After covering AWS's IAM, EC2, EBS, S3 and Blue/Green Deployments we now turn our attention to AWS's Route 53 service. Since it's a DNS service - it plays one of the most critical roles, if not the most critical - connecting us all together on the Internet. Take out DNS and the Internet will grind to a halt within mere hours if not immediately.
But Route 53 does way more that providing a DNS service for registration of your A
, NS
or MX
records. This service goes to great lengths to provide many tools necessary for keeping your application highly available and resilient to any infrastructure or application failures. How so?

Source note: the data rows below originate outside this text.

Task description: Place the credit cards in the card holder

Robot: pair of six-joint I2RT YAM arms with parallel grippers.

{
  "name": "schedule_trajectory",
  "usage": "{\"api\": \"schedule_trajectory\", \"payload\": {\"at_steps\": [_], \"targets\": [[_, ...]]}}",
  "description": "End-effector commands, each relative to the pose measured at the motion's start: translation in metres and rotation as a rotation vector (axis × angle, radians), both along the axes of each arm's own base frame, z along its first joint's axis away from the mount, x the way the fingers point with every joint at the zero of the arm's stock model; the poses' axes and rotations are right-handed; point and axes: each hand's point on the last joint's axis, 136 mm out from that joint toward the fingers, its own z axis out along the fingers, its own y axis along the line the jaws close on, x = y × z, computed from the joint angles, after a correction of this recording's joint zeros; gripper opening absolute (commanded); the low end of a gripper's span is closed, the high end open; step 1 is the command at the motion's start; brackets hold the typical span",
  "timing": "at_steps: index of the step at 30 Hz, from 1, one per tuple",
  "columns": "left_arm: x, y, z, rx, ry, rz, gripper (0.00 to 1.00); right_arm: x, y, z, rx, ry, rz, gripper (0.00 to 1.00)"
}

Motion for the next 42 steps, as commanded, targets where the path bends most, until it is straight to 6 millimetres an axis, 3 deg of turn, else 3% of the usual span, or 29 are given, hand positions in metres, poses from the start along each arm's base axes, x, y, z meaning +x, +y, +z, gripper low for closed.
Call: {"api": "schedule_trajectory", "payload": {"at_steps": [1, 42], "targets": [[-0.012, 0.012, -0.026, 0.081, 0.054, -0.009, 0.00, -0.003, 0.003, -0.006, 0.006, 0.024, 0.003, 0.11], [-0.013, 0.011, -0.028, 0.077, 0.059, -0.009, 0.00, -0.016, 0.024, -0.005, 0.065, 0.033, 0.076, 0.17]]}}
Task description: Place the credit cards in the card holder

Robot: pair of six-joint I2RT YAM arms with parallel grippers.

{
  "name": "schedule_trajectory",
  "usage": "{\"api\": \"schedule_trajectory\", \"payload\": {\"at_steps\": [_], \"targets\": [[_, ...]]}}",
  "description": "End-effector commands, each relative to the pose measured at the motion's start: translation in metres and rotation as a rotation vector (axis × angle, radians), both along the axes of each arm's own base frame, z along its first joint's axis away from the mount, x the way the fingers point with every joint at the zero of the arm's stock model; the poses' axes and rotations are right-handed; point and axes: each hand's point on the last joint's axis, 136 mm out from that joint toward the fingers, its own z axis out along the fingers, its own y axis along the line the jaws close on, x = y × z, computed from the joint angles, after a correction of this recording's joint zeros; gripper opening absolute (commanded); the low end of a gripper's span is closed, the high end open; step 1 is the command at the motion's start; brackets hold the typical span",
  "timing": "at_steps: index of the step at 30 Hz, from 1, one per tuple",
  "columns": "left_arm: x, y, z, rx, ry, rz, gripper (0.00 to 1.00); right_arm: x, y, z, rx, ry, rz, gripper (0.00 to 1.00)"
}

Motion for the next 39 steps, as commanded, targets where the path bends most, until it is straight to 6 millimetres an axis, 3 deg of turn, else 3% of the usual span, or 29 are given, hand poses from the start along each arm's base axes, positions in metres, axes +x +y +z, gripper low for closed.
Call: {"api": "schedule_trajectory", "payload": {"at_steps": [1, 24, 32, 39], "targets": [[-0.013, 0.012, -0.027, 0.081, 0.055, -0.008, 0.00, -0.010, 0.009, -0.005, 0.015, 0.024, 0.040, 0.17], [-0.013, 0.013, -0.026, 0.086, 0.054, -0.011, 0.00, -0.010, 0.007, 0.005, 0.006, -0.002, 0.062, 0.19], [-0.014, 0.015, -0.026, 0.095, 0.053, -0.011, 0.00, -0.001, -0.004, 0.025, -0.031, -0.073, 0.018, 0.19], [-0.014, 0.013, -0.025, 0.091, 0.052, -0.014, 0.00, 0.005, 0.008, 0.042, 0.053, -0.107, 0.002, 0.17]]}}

We suggest you start by watching the AWS Re:Invent 2014 session "Amazon Route 53 Deep Dive: Delivering Resiliency, Minimizing Latency" by Lee-Ming Zen to learn the best ways to utilize all the power of Route 53.
What do we learn from this session? What special niceties does Route 53 bring to the table? We'll discuss below.
It is not static!
We may think of traditional DNS systems as a yellow pages book full of IP addresses and name servers. And like a phone book it's kind of static. DNS records are heavily cached on all levels (your browser, your OS, your proxy, your ISP and your DNS server) to optimize performance. To adapt to possible DNS changes, each record has a TTL (time-to-live) field so it's refreshed every once in a while. But within the boundaries of TTL, the DNS picture of the world is pretty much static (hence all the caches).
As it turns out this is not the case with Route 53. While Route 53 provides all the usual means of defining Resource Record sets (RRsets) of all major types (A
, AAAA
, CNAME
, MX
, NS
, PTR
, SOA
, SPF
, SRV
, TXT
) and proper TTLs, it also provides much more. If you want it to be just a yellow pages book of your resources - it'll happily do so. But here's the catch - when a traditional DNS system is queried it returns the answer that it knows, without thinking too hard. Route 53, however, may provide a reply that reminds me that old saying .. "It depends". Where is my Web application? It depends. What endpoints should I use? It depends. Well, depends on what? Glad you asked! Most likely it depends on an application's health status, your network latency, geographical location, or all of them together.
Health Checks and DNS Failover
Health checks and DNS failover are the major tools in Route 53's arsenal making your application highly available and resilient to failures. If your applicaiton is deployed in multiple availability zones and multiple AWS regions with Route 53 health checks attached to every endpoint, it is capable of sending back a list of healthy endpoints only, allowing your clients to switch without even noticing there has been a problem. This automatic recovery scenario can be used in active-active or active-passive setups, depending on whether or not your additional endpoints are always hit by live traffic or only after all primary endpoints have failed. Therefore, Route 53 health checks and failover properties are essential tools in guaranteeing your service uptime, compared to the traditional monitor-alert-restart way of addressing failures. Nothing beats it when one can sleep through the failure and the system just heals itself automagically.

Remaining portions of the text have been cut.